BRASÍLIA - A deputada distrital Eurides Brito (PMDB), que aparece em um vídeo ao receber dinheiro de Durval Barbosa Rodrigues - ex-secretário de Relações Institucionais do Distrito Federal - e colocar as notas na bolsa, disse em entrevista ao Jornal da Comunidade e reproduzida em seu blog na internet que o dinheiro era na verdade de Joaquim Roriz e que foi entregue a ela para pagar reuniões com suas "lideranças" durante a campanha de Roriz a senador em 2006.

- Eu falei para ele que seria bom atrair mais gente para essas reuniões explicativas e que seria difícil reunir 200 ou 300 lideranças fora do período de campanha se não fosse como reunião de confraternização, tipo café da manhã, almoço ou galinhada no jantar com grupo musical para animar. Enfim, para deixar o grupo à vontade. Até porque ainda não era campanha eleitoral. Eu não poderia fazer isso sozinha e ele me falou para fazer, pois ele arcaria com as despesas. Entre maio e junho fiz 12 reuniões - disse a deputada, que afirmou ainda que tem endereços e nomes dos que participaram dos encontros e que vai apresentá-los como testemunhas.

A deputada afirma ainda que ela não cobrou e o senador não lhe deu o dinheiro em seguida, mas, após a convenção do partido, ela foi a casa de Roriz, que afirmou que lhe pagaria no dia seguinte.

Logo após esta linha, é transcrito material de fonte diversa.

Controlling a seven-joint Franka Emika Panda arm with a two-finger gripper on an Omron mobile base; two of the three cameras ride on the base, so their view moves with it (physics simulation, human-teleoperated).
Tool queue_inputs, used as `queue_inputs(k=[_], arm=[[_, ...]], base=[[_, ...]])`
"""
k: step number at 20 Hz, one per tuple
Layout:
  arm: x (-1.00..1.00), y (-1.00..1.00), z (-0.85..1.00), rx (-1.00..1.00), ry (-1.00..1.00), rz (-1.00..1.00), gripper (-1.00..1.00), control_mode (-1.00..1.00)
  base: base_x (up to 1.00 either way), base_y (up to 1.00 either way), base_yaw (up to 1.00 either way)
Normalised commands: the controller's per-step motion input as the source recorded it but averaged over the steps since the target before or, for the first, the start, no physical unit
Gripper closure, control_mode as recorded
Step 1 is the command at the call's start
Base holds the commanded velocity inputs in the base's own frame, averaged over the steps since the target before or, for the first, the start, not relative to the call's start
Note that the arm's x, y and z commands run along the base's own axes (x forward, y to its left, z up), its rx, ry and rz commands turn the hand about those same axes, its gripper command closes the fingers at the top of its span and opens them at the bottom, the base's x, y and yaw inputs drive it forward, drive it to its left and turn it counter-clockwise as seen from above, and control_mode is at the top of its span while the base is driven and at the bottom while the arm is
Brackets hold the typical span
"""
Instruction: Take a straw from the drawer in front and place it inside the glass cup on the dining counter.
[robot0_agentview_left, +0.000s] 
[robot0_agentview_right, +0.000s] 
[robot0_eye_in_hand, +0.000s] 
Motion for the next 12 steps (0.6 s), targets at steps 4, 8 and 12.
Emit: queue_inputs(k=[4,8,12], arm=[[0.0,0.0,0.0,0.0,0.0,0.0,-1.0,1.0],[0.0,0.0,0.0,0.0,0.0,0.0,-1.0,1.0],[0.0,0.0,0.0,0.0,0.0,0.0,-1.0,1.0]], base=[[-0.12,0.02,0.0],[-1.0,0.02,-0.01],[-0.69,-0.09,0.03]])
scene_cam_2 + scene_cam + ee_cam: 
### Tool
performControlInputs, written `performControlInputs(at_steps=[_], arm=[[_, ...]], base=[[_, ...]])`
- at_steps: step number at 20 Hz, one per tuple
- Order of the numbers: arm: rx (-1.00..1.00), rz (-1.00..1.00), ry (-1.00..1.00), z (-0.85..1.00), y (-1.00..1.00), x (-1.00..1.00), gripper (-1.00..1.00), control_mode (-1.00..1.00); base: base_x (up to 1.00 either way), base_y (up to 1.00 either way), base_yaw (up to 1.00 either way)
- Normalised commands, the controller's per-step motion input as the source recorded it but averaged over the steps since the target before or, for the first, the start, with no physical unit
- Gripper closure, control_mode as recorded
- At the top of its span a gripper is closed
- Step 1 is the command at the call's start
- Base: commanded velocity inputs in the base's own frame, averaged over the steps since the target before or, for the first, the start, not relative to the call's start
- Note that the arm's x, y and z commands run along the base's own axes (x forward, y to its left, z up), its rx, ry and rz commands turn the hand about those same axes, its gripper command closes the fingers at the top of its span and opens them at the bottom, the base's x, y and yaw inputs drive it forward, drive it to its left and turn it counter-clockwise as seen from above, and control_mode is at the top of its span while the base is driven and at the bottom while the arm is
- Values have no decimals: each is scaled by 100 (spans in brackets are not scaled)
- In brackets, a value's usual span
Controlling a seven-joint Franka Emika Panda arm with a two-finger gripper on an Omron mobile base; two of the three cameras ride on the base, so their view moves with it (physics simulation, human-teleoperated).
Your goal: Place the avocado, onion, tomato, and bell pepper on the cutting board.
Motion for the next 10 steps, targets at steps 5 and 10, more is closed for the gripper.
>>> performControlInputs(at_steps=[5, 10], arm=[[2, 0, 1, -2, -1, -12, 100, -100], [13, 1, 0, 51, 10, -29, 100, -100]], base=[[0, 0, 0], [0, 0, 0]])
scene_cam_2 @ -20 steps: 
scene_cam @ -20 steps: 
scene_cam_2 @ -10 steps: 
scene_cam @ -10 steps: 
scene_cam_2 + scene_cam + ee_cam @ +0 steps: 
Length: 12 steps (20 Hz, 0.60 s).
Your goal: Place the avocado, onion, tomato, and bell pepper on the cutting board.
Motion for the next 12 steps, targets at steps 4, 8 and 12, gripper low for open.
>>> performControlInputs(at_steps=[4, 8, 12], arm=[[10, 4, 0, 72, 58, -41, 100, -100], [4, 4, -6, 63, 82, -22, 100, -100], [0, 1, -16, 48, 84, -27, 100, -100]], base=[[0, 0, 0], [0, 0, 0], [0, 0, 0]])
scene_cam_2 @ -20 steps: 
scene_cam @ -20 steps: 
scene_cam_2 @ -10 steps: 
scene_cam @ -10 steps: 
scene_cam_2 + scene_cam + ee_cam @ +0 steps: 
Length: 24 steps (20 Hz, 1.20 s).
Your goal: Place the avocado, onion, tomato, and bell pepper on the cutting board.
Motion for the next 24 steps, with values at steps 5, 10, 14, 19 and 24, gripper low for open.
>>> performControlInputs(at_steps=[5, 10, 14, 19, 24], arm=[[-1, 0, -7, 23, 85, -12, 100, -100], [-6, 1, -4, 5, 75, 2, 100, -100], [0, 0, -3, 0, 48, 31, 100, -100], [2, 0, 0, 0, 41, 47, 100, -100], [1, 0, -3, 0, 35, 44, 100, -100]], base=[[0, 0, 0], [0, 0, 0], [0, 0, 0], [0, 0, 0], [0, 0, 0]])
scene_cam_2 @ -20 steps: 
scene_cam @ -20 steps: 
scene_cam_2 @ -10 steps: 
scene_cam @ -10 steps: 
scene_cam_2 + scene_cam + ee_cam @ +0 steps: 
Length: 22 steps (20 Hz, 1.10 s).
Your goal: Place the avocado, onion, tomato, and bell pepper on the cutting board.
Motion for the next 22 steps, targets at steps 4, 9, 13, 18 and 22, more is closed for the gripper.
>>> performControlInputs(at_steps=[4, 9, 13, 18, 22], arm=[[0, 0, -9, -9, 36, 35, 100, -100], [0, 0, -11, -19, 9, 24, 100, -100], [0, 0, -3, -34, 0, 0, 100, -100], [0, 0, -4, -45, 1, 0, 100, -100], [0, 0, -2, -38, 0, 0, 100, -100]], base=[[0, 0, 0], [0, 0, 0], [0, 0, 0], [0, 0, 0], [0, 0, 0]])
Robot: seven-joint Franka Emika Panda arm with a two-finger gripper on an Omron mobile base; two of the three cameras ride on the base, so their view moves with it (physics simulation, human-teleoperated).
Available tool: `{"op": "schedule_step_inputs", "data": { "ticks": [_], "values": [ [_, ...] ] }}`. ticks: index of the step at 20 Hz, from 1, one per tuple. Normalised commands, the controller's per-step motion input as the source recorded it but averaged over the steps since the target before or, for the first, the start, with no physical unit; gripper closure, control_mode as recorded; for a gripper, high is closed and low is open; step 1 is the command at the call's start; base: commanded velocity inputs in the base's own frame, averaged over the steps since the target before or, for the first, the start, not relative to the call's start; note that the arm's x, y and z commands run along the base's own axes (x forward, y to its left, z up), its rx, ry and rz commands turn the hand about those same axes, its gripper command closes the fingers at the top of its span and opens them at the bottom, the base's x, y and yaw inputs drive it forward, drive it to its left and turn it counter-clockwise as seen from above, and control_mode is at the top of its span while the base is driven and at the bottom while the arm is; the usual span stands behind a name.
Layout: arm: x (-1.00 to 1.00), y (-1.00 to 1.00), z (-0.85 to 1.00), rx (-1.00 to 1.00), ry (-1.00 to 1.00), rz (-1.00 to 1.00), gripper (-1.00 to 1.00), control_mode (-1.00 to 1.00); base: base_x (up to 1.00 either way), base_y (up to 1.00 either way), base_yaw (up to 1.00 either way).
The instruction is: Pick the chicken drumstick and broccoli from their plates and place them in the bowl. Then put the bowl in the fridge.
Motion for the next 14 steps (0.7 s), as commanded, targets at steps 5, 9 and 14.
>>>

No outro dia, de acordo com o relato da parlamentar, o senador disse para que ela passasse no gabinete de Durval, que fez o pagamento.

Eurides disse ainda que não vai renunciar e que não houve quebra de decoro parlamentar, já que o vídeo com ela recebendo o dinheiro é de 2006, época de seu mandato anterior.

- Aquela gravação é de 2006 e está aí o primeiro equívoco porque misturaram a Operação, que é de 2007 para cá. Tanto que o GDF mandou a cópia de todos os contratos que tinham sido feitos desde a criação da Codeplan, em 1991, e o presidente do STJ mandou devolver todos porque era para ficar só de 2007 para cá. Não quero me justificar com isso. O que quero dizer é que não houve quebra de decoro parlamentar, porque era antes desse mandato. O que aconteceu naquele mandato, pode acontecer nesse ou em outro, com qualquer candidato - afirmou.

A assessoria de imprensa de Roriz afirmou apenas que a versão de Eurides é "fantasiosa".